YOUR INSTRUCTIONS: The answer must be one number: the count of lines in the data below that include "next".

======== INFORMATION ========

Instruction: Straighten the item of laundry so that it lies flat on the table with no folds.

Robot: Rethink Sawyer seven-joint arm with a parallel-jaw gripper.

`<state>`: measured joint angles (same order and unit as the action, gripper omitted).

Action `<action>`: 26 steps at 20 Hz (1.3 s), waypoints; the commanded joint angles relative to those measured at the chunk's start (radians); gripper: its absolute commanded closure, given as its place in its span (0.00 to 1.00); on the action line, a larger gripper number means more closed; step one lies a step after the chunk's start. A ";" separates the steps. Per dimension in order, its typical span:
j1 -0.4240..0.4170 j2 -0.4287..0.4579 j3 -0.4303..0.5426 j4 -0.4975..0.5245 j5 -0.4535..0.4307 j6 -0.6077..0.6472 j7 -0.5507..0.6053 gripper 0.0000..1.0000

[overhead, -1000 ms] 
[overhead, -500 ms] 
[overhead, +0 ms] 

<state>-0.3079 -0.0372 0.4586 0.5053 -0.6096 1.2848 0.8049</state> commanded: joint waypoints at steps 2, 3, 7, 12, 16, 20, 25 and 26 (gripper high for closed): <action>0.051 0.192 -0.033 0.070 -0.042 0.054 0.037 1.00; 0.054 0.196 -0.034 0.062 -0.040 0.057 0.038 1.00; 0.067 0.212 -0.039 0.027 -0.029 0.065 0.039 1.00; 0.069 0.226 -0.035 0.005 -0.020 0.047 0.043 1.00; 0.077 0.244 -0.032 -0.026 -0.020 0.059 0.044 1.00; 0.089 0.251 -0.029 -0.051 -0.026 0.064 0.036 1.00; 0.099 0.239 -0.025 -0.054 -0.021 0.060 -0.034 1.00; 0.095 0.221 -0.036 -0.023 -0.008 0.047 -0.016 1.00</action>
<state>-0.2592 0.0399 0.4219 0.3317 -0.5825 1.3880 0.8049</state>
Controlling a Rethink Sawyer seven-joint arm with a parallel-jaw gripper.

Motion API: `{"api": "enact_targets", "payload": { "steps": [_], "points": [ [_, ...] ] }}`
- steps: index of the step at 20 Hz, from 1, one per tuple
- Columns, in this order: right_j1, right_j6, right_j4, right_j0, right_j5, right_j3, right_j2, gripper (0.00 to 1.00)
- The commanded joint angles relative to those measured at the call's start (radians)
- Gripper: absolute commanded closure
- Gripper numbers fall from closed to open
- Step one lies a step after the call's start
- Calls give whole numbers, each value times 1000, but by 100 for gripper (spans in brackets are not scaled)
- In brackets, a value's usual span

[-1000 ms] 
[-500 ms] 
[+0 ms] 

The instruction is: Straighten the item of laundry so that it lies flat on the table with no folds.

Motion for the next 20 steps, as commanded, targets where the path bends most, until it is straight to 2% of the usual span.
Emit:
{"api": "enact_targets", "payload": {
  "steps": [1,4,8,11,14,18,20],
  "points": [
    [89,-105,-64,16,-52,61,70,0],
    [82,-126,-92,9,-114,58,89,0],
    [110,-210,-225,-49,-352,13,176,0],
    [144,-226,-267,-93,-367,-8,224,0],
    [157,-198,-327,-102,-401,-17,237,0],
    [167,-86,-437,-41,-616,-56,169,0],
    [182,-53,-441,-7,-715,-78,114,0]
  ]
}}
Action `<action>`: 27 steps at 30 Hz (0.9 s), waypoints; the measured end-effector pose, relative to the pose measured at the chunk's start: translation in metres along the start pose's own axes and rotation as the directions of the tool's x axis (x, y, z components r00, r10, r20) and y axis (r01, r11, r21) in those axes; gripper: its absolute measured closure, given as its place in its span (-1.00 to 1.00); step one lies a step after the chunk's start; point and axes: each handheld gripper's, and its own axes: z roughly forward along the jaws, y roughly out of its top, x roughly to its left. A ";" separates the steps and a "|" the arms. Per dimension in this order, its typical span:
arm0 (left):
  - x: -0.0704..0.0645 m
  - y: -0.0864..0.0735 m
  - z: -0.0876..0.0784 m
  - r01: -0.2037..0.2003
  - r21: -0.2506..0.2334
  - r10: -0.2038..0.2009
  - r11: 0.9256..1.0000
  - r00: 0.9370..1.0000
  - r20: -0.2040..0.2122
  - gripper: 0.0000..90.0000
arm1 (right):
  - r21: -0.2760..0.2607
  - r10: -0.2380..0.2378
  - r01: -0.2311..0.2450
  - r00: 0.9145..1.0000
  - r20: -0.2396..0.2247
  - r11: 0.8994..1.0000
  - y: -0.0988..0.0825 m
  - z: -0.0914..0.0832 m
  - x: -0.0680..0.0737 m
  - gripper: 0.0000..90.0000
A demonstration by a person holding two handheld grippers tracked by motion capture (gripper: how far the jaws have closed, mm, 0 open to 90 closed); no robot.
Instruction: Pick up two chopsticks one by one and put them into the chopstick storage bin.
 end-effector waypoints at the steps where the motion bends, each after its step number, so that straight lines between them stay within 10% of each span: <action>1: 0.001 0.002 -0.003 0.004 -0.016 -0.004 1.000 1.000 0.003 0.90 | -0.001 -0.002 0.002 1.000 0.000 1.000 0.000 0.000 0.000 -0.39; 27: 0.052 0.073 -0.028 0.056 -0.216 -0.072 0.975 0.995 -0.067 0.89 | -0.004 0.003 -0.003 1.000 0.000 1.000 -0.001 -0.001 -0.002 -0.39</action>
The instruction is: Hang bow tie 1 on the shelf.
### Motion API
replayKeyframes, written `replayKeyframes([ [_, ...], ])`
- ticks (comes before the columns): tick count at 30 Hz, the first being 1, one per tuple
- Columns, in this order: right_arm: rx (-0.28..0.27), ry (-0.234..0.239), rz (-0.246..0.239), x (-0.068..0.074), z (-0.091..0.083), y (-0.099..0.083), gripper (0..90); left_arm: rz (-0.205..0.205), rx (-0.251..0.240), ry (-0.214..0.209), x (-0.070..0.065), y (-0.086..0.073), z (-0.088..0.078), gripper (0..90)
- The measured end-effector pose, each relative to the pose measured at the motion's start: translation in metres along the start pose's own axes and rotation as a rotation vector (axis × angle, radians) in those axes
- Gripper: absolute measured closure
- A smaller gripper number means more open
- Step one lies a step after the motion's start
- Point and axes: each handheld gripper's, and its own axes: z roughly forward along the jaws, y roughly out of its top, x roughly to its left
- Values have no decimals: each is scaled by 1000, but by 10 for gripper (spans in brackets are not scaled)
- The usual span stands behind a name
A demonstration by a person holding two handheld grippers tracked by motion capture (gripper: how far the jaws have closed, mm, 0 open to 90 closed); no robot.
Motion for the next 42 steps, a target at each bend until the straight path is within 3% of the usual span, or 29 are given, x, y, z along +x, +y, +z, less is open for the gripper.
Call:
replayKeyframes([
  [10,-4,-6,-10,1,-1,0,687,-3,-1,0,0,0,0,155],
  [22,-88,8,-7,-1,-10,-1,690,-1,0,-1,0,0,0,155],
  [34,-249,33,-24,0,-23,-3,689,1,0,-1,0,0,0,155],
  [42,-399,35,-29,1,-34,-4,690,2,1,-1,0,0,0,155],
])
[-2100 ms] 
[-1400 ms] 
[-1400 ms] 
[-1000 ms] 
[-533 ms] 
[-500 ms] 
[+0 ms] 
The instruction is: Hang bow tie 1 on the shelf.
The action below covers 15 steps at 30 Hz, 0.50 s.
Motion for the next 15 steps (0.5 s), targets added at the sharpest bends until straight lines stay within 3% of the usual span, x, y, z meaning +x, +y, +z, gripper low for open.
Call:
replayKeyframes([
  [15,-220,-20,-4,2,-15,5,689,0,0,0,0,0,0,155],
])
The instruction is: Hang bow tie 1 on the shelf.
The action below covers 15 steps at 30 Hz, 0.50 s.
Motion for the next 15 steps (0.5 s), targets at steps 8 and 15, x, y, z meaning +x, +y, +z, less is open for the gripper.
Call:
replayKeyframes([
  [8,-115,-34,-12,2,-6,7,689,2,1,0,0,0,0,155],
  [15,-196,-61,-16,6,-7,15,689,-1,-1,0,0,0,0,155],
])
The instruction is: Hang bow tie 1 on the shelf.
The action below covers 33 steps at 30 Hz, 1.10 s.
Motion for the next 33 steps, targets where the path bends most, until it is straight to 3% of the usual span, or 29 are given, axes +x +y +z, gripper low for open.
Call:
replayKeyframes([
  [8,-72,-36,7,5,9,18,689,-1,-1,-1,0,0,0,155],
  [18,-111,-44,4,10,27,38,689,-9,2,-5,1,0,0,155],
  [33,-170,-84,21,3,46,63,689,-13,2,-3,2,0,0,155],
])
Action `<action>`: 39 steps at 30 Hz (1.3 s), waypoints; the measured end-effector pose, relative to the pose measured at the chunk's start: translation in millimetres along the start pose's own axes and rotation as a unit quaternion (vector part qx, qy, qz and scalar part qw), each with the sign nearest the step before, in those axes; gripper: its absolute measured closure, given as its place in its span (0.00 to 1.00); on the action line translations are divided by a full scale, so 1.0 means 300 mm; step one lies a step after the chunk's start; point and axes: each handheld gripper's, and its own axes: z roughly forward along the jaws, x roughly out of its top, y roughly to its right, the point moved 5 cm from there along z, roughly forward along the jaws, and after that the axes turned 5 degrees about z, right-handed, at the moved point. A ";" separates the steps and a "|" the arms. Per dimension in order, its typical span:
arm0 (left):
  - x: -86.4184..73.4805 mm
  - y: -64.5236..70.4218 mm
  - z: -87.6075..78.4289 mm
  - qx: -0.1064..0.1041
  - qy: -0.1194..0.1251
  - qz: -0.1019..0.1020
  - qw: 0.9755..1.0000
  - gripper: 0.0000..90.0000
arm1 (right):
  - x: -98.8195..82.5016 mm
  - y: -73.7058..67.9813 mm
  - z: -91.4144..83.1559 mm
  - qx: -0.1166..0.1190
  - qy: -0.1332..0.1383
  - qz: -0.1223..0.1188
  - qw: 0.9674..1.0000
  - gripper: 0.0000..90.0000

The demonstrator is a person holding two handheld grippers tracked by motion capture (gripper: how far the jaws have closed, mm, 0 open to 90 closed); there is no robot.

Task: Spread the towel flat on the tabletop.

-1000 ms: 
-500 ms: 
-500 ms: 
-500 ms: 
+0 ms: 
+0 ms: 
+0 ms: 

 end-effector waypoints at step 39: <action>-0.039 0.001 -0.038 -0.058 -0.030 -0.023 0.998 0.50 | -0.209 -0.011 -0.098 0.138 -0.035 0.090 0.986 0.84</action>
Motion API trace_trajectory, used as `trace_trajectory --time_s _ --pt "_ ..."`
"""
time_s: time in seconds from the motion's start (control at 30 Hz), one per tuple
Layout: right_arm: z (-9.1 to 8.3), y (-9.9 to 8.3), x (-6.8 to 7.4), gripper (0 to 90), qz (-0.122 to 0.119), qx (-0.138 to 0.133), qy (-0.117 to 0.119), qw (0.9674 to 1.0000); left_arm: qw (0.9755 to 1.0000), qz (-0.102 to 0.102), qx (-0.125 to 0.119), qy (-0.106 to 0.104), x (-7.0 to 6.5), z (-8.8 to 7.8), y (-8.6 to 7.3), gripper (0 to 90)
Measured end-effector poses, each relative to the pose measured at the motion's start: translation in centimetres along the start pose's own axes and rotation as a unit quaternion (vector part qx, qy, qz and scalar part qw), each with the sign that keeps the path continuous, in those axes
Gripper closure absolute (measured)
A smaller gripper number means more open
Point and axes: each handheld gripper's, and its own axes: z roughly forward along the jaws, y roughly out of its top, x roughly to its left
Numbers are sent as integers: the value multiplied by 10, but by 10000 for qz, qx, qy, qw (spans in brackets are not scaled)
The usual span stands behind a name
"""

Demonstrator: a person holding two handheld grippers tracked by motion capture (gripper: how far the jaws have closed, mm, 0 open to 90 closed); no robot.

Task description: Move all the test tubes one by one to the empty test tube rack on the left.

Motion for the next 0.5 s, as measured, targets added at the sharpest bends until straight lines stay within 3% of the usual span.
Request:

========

SOLUTION TO THIS TASK: 6